There is a struct proc_timer that I wrote that stores the required information needed to run the executable:
typedef struct _proc_timer {
double limit;
char** args;
char* name;
pid_t proc;
int argc;
} proc_timer;
This struct is being correctly allocated and initialized via a function called make_timer
. But that isn't the issue.
The current code looks something like this:
int status;
const pid_t proc = fork();
if (proc < 0)
return FORK_FAIL;
else if (proc == 0) {
struct rlimit rlim;
rlim.rlim_cur = rlim.rlim_max = (rlim_t)timer->limit + 1; // An extra second, since rlim_t is in seconds.
if (setrlimit(RLIMIT_CPU, &rlim) < 0)
_exit(TIME_FAILURE);
execvp(timer->name, timer->args);
_exit(NOT_FOUND);
}
timer->proc = proc; // save the PID, probably not useful though.
waitpid(proc, &status, 0); // wait for the child.
// If true, then the termination was caused by an exceeded time limit.
if (WTERMSIG(status) == SIGXCPU) {
fprintf(stderr, "We crossed the time limit!");
}
Note that in the above code, I have to give the child process more than limit
seconds, because struct rlimit
can only take a limit of type rlim_t
, which is an integer. Now if the user wants a floating point number, I still have to provide an integer number of seconds to the child process. That's why I am forced to write:
rlim.rlim_cur = rlim.rlim_max = (rlim_t)timer->limit + 1; // An extra second, since rlim_t is in seconds.

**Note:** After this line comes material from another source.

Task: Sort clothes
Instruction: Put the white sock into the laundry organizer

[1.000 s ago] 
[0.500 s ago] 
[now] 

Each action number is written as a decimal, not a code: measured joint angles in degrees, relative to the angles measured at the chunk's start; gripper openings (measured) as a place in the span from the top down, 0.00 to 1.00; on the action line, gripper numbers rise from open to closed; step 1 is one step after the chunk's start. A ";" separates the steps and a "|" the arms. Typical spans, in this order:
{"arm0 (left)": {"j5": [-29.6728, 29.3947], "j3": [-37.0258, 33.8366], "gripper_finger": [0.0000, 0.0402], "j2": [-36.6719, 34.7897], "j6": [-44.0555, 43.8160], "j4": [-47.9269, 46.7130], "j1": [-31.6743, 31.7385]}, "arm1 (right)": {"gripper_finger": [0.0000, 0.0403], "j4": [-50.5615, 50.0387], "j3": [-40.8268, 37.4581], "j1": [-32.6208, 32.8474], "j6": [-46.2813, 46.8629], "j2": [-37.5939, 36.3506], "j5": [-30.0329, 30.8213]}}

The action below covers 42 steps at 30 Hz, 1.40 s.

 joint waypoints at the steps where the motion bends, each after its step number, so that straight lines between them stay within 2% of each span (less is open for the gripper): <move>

which is obviously an overapproximation, but I haven't considered another viable option.
The following solution wouldn't work anyway, since ualarm measures actual time, and not CPU time, which I didn't know when I wrote this question. I was only interested in CPU time.
I have found a potential solution, however. It involves using the ualarm
system call before the call to waitpid
. Since ualarm
takes an argument in microseconds, it is much more accurate than the setrlimit
solution. Then, immediately after waitpid
, I would disable the alarm with a call to ualarm(0, 0)
. That way, if the parent was still waiting for the child and the time limit was crossed, the parent would be sent SIGALRM
, and I could handle it. This solution, however, has so many problems I would not ever consider using it. The only way to handle a signal is by making a function to act as the handler. This can be done using a sigaction
or simply a call to the signal
function to install the handler. However, the handler can only be a function that takes one argument, and that is the integer number of the signal sent.There is no way for the handler to know which process to kill!
The only way to get around this would be to set a global variable to store the pid, but this can cause problems, since this code is to be used as background code for a GUI application, in which the user should theoretically be able to perform this process multiple times at once. Storing multiple global variables for all the different processes would make such a solution impossible to work.
So, the optimal solution here is to use the setrlimit
function in the child. However, I cannot accurately use floating point numbers here! Is there another, more accurate solution?
Upvotes: 2
Views: 3336
Reputation: 70931
You could fork off a launcher&killer (l&k) process for each process to be launched and killed.
This l&k process forks-off the actual process to be killed later, stores its pid globally (that is local to this l&k process) and then sets up as an alarm handler (using alarm()
) to kill the actual process it forked-off beforehand.
To avoid a race the l&k process also needs to setup a handler to detect whether the child terminated before the alarm signal was received.
Upvotes: 1
Reputation: 140629
Ignore what I said in comments: I believe you are looking for setitimer
with ITIMER_VIRTUAL
. You would call this in the child before execve
. It can trigger a fatal signal after a certain amount of CPU time elapsed, with a resolution in microseconds, and (unlike timer_create
and ualarm
) is documented to survive execve
. Note however that nothing stops the process from clearing the timer itself.
Upvotes: 4